Apparatus and method for reconditioning oil The invention relates to an

apparatus and method for reconditioning oil in an internal combustion engine, and more specifically for the reconditioning of oil stored in an oil sump or reservoir of an internal combustion engine while the engine is switched off.

The efficient working of an internal combustion engine requires an effective lubricating system and lubricant, such as oil. Through normal use, however, the lubricating properties and hence the effectiveness of the oil gradually decrease due partly to the degradation of the oil over time and also because of a build up of carbon deposits and other contaminants, which can result in shortening the life of the engine.

Most internal combustion engines of cars and other vehicles are equipped with a full flow oil filter within their lubricating system through which the entire circulating oil stream is passed before being supplied to the engine.

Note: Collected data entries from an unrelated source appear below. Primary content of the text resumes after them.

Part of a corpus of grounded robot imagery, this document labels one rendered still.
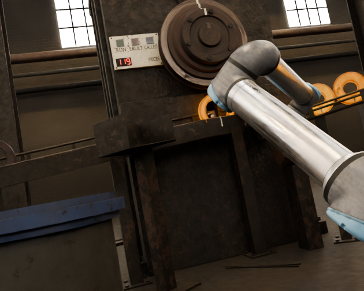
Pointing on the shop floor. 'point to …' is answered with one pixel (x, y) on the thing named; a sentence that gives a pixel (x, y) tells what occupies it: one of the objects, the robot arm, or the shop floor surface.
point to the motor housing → (301, 203)
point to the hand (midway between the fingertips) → (239, 107)
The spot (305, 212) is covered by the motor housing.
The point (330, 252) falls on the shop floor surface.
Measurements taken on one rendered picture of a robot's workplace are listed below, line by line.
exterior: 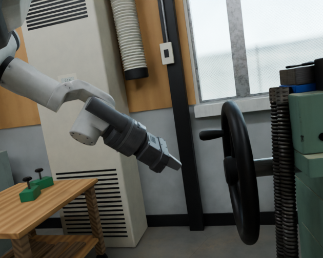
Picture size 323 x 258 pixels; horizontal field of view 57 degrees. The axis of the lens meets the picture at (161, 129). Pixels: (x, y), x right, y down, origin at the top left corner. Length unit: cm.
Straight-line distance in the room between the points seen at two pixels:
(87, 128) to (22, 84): 16
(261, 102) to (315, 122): 143
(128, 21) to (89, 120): 131
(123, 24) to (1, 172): 139
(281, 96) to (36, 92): 49
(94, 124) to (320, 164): 45
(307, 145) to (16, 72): 57
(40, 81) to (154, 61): 139
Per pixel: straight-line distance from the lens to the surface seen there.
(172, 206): 220
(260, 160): 63
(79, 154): 198
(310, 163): 48
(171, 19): 195
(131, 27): 193
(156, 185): 217
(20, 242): 138
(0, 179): 248
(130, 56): 189
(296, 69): 52
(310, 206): 82
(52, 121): 204
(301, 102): 48
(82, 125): 67
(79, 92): 72
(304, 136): 49
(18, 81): 70
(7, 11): 28
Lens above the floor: 100
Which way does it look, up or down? 8 degrees down
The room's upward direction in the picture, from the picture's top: 8 degrees counter-clockwise
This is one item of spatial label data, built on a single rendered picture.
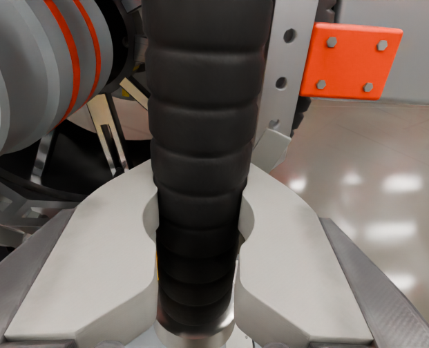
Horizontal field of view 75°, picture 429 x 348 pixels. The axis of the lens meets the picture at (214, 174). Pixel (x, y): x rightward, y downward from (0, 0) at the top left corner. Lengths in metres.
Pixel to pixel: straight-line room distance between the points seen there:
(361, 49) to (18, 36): 0.28
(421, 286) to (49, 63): 1.40
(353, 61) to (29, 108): 0.28
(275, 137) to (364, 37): 0.13
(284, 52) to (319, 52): 0.03
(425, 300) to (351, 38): 1.19
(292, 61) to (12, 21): 0.23
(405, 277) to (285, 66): 1.23
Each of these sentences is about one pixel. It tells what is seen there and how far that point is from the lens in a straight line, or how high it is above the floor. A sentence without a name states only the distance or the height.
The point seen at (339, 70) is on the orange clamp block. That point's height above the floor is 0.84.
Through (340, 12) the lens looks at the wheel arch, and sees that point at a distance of 0.61.
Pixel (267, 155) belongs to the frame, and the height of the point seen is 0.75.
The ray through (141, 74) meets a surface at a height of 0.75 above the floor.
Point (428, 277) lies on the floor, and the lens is 1.50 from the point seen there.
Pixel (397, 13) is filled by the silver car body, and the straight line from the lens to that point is 0.66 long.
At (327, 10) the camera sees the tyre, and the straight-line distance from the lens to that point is 0.41.
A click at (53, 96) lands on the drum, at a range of 0.23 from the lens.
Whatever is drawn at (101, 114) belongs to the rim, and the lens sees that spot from 0.45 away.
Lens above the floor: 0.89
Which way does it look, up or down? 30 degrees down
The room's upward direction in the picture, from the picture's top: 4 degrees clockwise
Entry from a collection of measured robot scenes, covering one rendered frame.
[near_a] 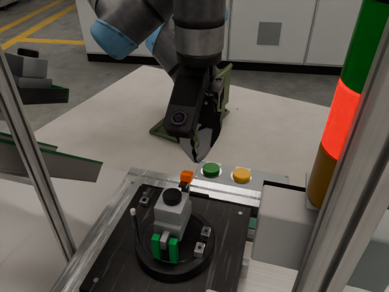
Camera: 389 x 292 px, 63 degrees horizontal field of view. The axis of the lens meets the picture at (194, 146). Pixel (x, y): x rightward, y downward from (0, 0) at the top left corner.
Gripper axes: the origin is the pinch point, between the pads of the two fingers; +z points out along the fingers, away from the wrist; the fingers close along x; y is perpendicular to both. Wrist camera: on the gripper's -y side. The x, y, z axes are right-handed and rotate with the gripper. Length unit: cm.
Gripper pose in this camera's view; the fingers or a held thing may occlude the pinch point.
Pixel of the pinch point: (195, 159)
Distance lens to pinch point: 59.8
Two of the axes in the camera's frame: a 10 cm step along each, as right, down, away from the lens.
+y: 2.6, -5.7, 7.8
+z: 0.0, 8.1, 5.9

These full flow oil filters have a relatively coarse filtering media in order to be able to pass the entire volume of circulating oil and typically filter particles larger than 25 pm.

Smaller contaminant particles and debris, however, are able to pass through the filter and access the engine.

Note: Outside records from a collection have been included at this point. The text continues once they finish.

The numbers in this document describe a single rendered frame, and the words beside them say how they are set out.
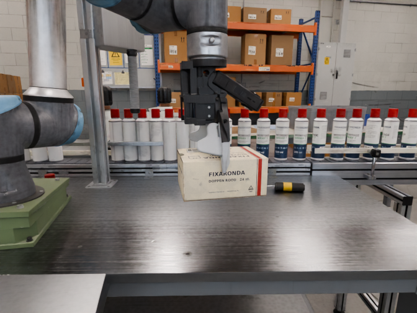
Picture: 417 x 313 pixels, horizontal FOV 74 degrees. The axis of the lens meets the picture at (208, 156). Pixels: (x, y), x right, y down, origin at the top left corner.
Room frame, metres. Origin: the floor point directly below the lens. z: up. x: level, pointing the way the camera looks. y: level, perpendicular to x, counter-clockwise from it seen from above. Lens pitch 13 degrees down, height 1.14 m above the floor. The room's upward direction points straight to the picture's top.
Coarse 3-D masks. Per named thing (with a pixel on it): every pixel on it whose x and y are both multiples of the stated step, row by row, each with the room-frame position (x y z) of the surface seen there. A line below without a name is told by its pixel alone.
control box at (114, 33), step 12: (96, 12) 0.91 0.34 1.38; (108, 12) 0.92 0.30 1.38; (96, 24) 0.92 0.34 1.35; (108, 24) 0.92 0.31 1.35; (120, 24) 0.96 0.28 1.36; (96, 36) 0.92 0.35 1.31; (108, 36) 0.92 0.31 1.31; (120, 36) 0.95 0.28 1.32; (132, 36) 1.00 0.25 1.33; (108, 48) 0.96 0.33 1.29; (120, 48) 0.96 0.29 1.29; (132, 48) 0.99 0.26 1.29; (144, 48) 1.04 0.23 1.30
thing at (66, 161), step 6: (30, 162) 1.05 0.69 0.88; (42, 162) 1.05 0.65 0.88; (48, 162) 1.05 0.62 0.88; (54, 162) 1.05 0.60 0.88; (60, 162) 1.05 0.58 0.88; (66, 162) 1.05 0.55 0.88; (72, 162) 1.05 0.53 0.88; (78, 162) 1.05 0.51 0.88; (84, 162) 1.05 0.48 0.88; (90, 162) 1.05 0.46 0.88; (114, 162) 1.05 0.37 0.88; (120, 162) 1.05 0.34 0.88; (126, 162) 1.05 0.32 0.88; (132, 162) 1.05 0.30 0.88; (138, 162) 1.05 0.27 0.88; (144, 162) 1.06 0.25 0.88; (150, 162) 1.05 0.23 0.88; (156, 162) 1.05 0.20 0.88; (162, 162) 1.05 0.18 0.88; (168, 162) 1.05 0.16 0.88; (174, 162) 1.05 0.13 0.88; (270, 162) 1.05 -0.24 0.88; (276, 162) 1.05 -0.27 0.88; (282, 162) 1.06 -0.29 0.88; (288, 162) 1.06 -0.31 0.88; (294, 162) 1.06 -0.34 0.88; (300, 162) 1.06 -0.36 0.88; (306, 162) 1.06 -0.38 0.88
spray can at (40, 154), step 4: (32, 148) 1.05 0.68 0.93; (36, 148) 1.05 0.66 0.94; (40, 148) 1.06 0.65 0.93; (44, 148) 1.07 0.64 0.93; (32, 152) 1.05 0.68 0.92; (36, 152) 1.05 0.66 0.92; (40, 152) 1.06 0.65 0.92; (44, 152) 1.07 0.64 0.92; (36, 156) 1.05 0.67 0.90; (40, 156) 1.05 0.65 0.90; (44, 156) 1.06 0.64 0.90; (36, 160) 1.05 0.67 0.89; (40, 160) 1.05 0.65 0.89; (44, 160) 1.06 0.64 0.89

Through use, the oil flow can become restricted due to particulate and contaminant build up at the full flow filter. When the pressure drops excessively across the full flow filter, the oil flow is directed through an unfiltered bypass valve, effectively rendering the full flow filter useless. To avoid such a scenario and avoid damaging the engine, it is recommended to regularly change the full flow oil filter to clear contaminant build-up, and the oil to remove the small contaminants from the lubricating system.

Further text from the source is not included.